Scalability Analysis and Optimization for Large-Scale Deep Learning
Despite its growing importance, scalable deep learning (DL) remains a difficult challenge. Scalability of large-scale DL is constrained by many factors, including those deriving from data movement and data processing. DL frameworks rely on large volumes of data to be fed to the computation engines for processing. However, current hardware trends showcase that data movement is already one of the slowest components in modern high performance computing systems, and this gap is only going to increase in the future. This includes data movement needed from the filesystem, within the network subsystem, and even within the node itself, all of which limit the scalability of DL frameworks on large systems. Even after data is moved to the computational units, managing this data is not easy.

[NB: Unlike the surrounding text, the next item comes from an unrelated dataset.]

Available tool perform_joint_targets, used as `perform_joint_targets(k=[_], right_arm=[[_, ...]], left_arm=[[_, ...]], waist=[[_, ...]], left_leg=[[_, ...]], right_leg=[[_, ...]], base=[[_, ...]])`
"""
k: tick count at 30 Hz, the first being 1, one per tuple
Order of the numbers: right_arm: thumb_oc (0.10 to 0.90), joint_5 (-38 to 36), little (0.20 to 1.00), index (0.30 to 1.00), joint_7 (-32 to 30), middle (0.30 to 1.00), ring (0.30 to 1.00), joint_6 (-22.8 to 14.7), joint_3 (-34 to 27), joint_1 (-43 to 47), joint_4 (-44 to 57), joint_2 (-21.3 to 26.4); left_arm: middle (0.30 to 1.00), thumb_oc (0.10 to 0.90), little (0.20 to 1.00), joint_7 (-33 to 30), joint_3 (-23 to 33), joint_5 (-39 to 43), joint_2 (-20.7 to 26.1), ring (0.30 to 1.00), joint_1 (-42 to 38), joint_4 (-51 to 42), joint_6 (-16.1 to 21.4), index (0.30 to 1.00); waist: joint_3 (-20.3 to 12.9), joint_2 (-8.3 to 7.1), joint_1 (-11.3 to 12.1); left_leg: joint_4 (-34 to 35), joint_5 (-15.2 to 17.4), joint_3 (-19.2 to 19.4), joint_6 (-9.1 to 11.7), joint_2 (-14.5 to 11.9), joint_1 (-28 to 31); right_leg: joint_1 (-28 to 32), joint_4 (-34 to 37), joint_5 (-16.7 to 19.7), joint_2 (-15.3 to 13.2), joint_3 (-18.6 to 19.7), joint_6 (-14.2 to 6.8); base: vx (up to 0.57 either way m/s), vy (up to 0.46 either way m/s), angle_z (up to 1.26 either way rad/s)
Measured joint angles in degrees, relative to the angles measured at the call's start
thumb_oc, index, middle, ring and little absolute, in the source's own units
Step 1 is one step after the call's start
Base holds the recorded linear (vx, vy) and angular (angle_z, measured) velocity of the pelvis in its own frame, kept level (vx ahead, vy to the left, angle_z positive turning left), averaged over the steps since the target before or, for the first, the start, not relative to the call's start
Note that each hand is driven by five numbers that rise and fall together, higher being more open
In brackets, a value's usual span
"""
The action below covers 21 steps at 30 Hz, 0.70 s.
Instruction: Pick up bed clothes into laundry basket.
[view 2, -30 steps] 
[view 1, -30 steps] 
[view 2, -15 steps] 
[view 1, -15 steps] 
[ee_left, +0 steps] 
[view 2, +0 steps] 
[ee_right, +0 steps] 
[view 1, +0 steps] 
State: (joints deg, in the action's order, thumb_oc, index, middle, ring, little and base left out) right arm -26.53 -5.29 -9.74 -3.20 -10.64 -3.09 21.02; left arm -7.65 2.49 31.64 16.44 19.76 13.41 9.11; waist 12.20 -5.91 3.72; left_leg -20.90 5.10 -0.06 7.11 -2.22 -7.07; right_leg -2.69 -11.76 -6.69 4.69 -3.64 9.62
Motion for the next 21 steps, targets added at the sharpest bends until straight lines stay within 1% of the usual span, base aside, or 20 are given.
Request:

Modern DL frameworks use multiple components---such as graph scheduling, neural network training, gradient synchronization, and input pipeline processing---to process this data in an asynchronous uncoordinated manner, which results in straggler processes and consequently computational imbalance, further limiting scalability. This thesis studies a subset of the large body of data movement and data processing challenges that exist in modern DL frameworks.
For the first study, we investigate file I/O constraints that limit the scalability of large-scale DL. We first analyze the Caffe DL framework with Lightning Memory-Mapped Database (LMDB), one of the most widely used file I/O subsystems in DL frameworks, to understand the causes of file I/O inefficiencies. Based on our analysis, we propose LMDBIO---an optimized I/O plugin for scalable DL that addresses the various shortcomings in existing file I/O for DL. Our experimental results show that LMDBIO significantly outperforms LMDB in all cases and improves overall application performance by up to 65-fold on 9,216 CPUs of the Blues and Bebop supercomputers at Argonne National Laboratory.
Our second study deals with the computational imbalance problem in data processing. For most DL systems, the simultaneous and asynchronous execution of multiple data-processing components on shared hardware resources causes these components to contend with one another, leading to severe computational imbalance and degraded scalability. We propose various novel optimizations that minimize resource contention and improve performance by up to 35% for training various neural networks on 24,576 GPUs of the Summit supercomputer at Oak Ridge National Laboratory---the world's largest supercomputer at the time of writing of this thesis.